## PROVIDED RECORDS
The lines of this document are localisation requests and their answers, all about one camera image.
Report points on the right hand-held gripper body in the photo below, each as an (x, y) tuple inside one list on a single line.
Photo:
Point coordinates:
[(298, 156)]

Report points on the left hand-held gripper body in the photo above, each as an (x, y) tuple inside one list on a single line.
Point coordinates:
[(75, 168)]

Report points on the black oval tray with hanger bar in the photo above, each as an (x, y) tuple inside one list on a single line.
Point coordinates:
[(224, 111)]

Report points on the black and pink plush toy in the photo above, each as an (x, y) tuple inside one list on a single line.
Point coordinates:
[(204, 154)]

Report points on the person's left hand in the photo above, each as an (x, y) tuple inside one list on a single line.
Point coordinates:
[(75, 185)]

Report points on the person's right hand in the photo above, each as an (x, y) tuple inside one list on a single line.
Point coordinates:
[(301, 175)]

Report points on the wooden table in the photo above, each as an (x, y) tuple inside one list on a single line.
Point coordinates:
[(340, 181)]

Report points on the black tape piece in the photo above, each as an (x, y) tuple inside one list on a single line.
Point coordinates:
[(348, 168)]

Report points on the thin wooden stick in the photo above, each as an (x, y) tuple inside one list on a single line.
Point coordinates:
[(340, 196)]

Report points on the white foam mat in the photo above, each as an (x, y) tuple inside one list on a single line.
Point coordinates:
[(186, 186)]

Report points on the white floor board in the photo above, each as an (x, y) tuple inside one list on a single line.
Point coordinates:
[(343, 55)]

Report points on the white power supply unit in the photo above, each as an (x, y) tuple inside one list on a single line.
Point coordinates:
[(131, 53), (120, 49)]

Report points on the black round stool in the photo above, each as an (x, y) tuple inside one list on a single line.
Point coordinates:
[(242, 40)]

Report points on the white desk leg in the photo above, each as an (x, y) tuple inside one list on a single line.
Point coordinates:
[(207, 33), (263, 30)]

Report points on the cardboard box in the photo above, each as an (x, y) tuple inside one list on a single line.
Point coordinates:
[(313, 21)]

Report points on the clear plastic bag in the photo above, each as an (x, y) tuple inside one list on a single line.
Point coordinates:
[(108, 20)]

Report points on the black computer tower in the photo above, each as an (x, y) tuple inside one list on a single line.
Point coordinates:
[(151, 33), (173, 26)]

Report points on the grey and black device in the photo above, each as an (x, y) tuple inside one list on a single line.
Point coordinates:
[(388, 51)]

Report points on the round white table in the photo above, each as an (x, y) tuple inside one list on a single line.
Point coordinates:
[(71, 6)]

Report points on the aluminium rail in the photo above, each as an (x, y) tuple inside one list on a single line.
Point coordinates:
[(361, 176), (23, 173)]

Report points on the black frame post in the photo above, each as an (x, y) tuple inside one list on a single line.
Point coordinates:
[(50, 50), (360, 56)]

## PROMPT
What you give back should be exactly the lines of the data above from the line with "Report points on the thin" through the line with "Report points on the white foam", both of those included, and nothing more.

## SOLUTION
Report points on the thin wooden stick in the photo above, each as an (x, y) tuple inside one list on a single line.
Point coordinates:
[(340, 196)]

Report points on the white foam mat in the photo above, each as an (x, y) tuple inside one list on a single line.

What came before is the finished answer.